Your reply should reproduce all the data below exactly while excluding the pictures.

===== COLLECTED MATERIAL =====

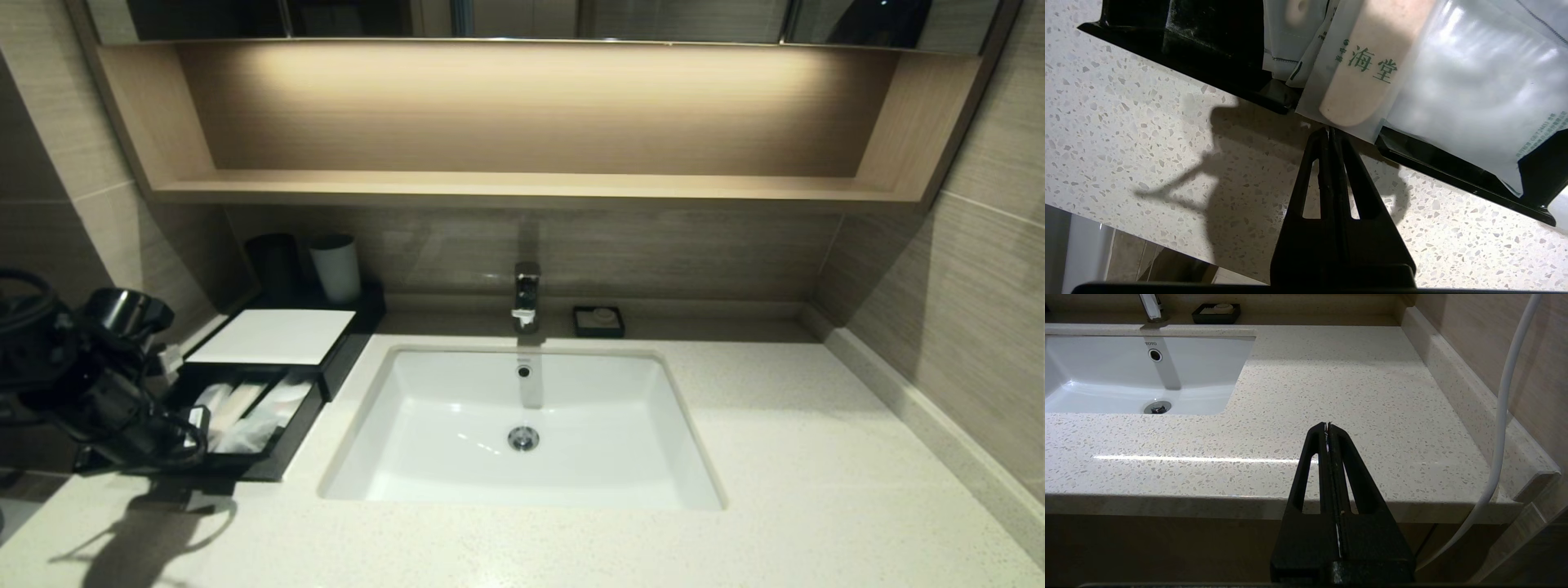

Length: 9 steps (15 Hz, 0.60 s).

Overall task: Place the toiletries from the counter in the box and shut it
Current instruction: Place the bathroom toiletry into the drawer

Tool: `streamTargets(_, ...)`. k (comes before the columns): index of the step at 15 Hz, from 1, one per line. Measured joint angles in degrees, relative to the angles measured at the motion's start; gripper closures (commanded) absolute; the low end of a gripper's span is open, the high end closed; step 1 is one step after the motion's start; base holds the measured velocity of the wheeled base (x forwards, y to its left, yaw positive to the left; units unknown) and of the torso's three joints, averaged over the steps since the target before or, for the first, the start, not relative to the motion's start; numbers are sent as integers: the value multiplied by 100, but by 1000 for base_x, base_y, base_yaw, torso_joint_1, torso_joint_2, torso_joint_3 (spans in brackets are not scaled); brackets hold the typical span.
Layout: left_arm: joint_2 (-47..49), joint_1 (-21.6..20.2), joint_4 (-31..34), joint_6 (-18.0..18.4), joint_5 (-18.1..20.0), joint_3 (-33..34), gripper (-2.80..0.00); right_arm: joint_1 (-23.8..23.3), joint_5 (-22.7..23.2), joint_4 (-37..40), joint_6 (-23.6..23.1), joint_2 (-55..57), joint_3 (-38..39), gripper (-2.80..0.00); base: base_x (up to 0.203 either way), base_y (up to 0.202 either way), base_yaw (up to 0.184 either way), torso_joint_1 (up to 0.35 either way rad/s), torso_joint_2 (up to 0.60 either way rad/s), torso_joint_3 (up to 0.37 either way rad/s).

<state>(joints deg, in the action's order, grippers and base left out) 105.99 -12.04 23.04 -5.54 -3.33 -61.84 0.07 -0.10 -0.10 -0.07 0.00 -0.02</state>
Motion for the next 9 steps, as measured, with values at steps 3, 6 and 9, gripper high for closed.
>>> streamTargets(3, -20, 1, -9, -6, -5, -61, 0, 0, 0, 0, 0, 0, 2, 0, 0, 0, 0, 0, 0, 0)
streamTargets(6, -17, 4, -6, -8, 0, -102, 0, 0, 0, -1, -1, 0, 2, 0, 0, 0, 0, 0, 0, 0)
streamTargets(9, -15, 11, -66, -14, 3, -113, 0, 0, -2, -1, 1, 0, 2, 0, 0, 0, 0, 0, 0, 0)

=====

» ANSWER TO THE PROBLEM
Length: 9 steps (15 Hz, 0.60 s).

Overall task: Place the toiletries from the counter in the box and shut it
Current instruction: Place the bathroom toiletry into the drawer

Tool: `streamTargets(_, ...)`. k (comes before the columns): index of the step at 15 Hz, from 1, one per line. Measured joint angles in degrees, relative to the angles measured at the motion's start; gripper closures (commanded) absolute; the low end of a gripper's span is open, the high end closed; step 1 is one step after the motion's start; base holds the measured velocity of the wheeled base (x forwards, y to its left, yaw positive to the left; units unknown) and of the torso's three joints, averaged over the steps since the target before or, for the first, the start, not relative to the motion's start; numbers are sent as integers: the value multiplied by 100, but by 1000 for base_x, base_y, base_yaw, torso_joint_1, torso_joint_2, torso_joint_3 (spans in brackets are not scaled); brackets hold the typical span.
Layout: left_arm: joint_2 (-47..49), joint_1 (-21.6..20.2), joint_4 (-31..34), joint_6 (-18.0..18.4), joint_5 (-18.1..20.0), joint_3 (-33..34), gripper (-2.80..0.00); right_arm: joint_1 (-23.8..23.3), joint_5 (-22.7..23.2), joint_4 (-37..40), joint_6 (-23.6..23.1), joint_2 (-55..57), joint_3 (-38..39), gripper (-2.80..0.00); base: base_x (up to 0.203 either way), base_y (up to 0.202 either way), base_yaw (up to 0.184 either way), torso_joint_1 (up to 0.35 either way rad/s), torso_joint_2 (up to 0.60 either way rad/s), torso_joint_3 (up to 0.37 either way rad/s).

<state>(joints deg, in the action's order, grippers and base left out) 105.99 -12.04 23.04 -5.54 -3.33 -61.84 0.07 -0.10 -0.10 -0.07 0.00 -0.02</state>
Motion for the next 9 steps, as measured, with values at steps 3, 6 and 9, gripper high for closed.
>>> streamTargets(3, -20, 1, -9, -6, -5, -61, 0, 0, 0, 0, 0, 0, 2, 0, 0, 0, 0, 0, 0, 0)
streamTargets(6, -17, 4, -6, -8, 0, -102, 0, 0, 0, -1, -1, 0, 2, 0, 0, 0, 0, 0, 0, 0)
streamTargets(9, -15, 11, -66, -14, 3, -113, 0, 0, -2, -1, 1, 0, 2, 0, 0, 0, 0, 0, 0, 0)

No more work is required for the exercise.